Some of the aldermen who voted against the moratorium said they could not support it because they felt more development would actually help the flooding issues.
“What struck me at the time was a moratorium against development undermines your interests because with development, the impermeable surfaces will channel the water into a storm water system of detention ponds and pipes that will move the water quickly out of your area. It is the impermeable surfaces, the undeveloped surfaces, that allows the water that falls in great volume to soak into the soil and become and exacerbation for the unabatable ground water problem that you have. The more development you have, the more the water is going to go into the storm water system that will be moved out of your area.
“It is the land that isn't developed that will soak up that water, will send it down to the bedrock and right up against your foundations,” Smith said. “Development is the best thing that can happen to alleviate the only problem we can't address.”
More stringent changes have also been made to city's storm water ordinance. Developers are now required to make sure that less water comes off the property than what occurred before construction.
When Smith was trying to explain his rationale for denying the resolution, a few members of the audience laughed at his answers and made remarks. The audience interaction caused Krueger to smack down his gavel a few times and Smith turned to those in attendance and reminded them that they should be respectful.
“You know I'll tell you one thing,” Smith said. “The vast majority of the people who have come to public hearings and contributed their input in this governmental process have been respectful and have been completely a positive influence, but I will tell you, at the committee meeting of the whole where there were people here who were in my opinion outrageously rude to the engineer who was making the presentation and I do not think that it lends any kind of credibility to anybody's position when rudeness infuses itself in the governmental process.”

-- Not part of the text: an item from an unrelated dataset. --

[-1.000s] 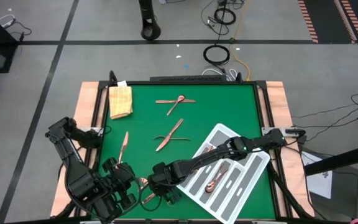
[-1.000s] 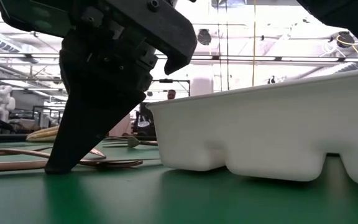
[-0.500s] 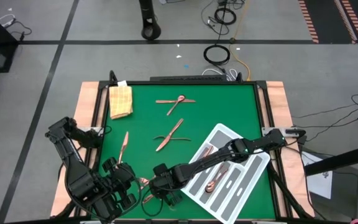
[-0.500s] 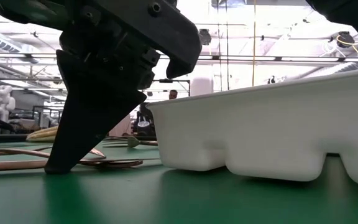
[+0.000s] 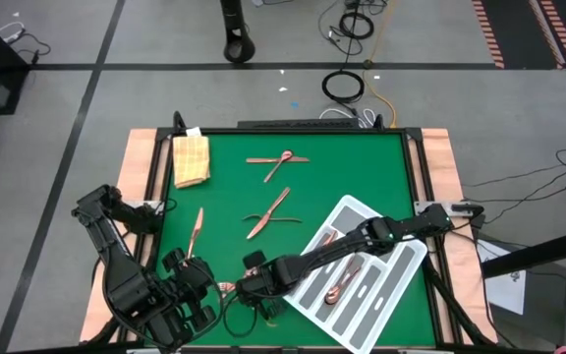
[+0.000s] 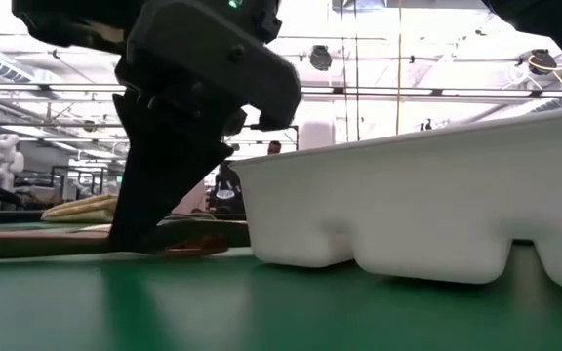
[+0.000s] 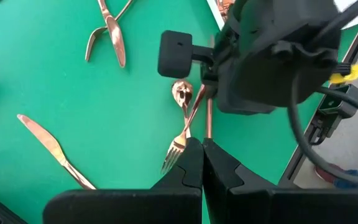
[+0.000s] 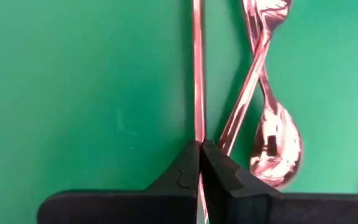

“If we can't respect each other's point of view without being rude there's something wrong,” he added. “What I'm trying to do as objectively as I can is try to tell a roomful of people who don't agree with what I am saying why I believe what I believe. Now if that's not worthy of consideration, then there is a serious misconnect among our body politic.”
Berg, who is also the chairman of the public works commission, said he feels the moratorium is a step in the right direction and commission members made compromises when revising the resolution.
“I just think it's premature and a bit inconsistent to feel that we have to endorse development in order to actually improve the conditions of the people that live in that area and I think it needs time for us to put more things in place,” Berg said. “I think this (moratorium) allows that.”
“The reason for the moratorium is to fix the water problems first and take care of the current homeowners who have been there forever putting up with this for a long time,” Zgonc added.
Several residents who live in the area of Welsh Road spoke during the time for public comment at the beginning of the meeting and urged the council to approve the building moratorium.
“I think it's only fair to us because of all the problems that we have experienced and we need something in place to ensure that before any further development goes forward that our problem is resolved,” said Eugene Ulbricht of 1319 Heritage Court.
“The moratorium won't stand in the way of the placement of the (detention) pond, that's not the intention at all,” added Steve Stratford of 703 Western Meadows Drive. “What it will help us with is some peace of mind.”